(Provided material Opens)

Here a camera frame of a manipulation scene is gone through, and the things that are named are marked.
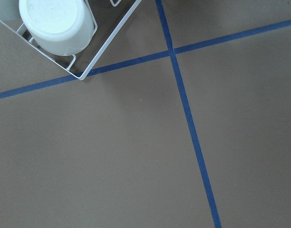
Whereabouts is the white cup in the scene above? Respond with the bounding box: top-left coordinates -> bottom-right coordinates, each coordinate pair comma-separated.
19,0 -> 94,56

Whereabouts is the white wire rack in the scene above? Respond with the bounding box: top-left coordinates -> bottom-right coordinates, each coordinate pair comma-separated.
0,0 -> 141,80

(Provided material Closes)
(Provided material Opens)

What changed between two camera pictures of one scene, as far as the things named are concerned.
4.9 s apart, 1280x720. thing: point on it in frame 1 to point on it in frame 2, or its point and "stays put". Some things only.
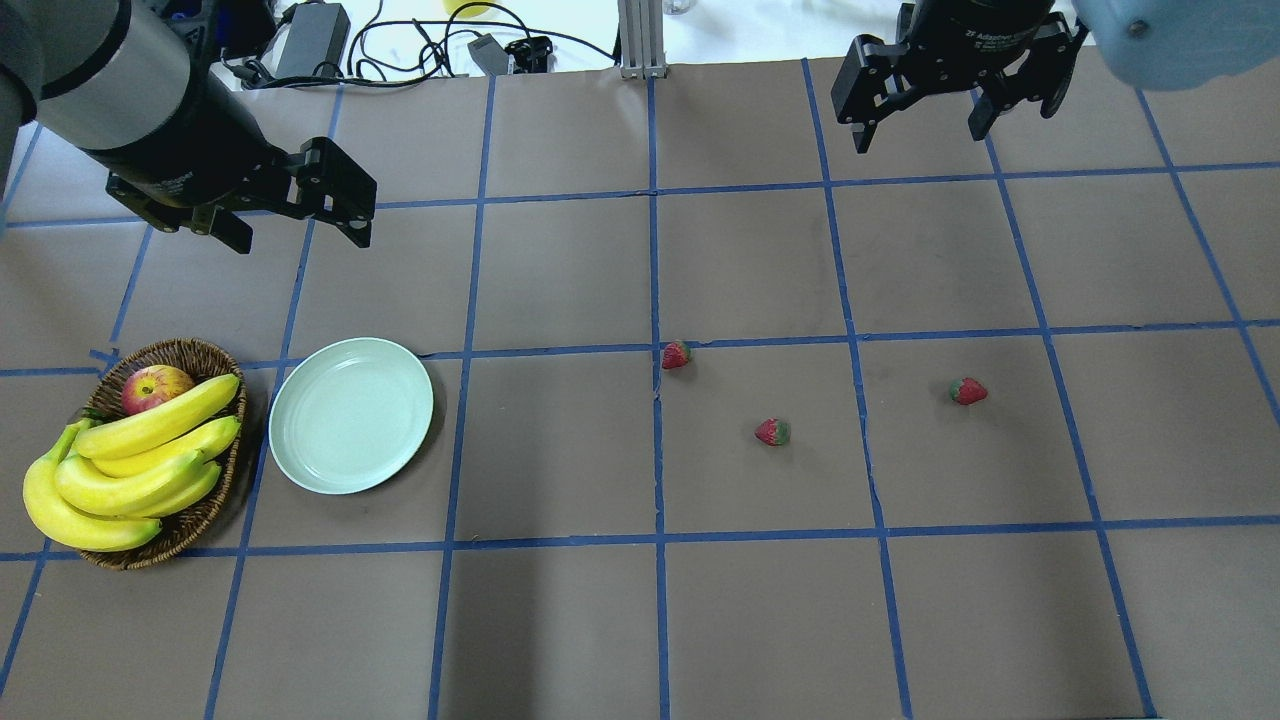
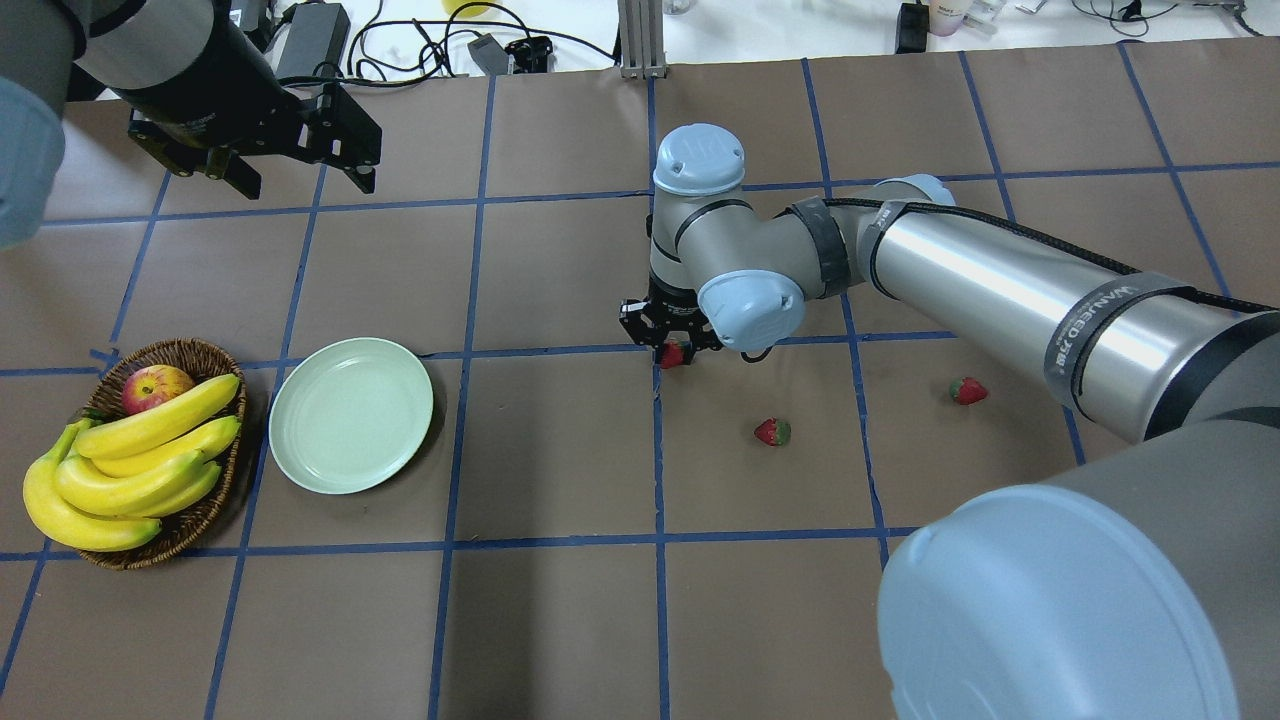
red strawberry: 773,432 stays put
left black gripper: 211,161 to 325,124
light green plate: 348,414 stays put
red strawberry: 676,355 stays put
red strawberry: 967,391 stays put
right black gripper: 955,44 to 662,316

(Provided material Closes)

For every line of the entries above that holds "stays", add one to a tally, and report only the final count.

**Written reply**. 5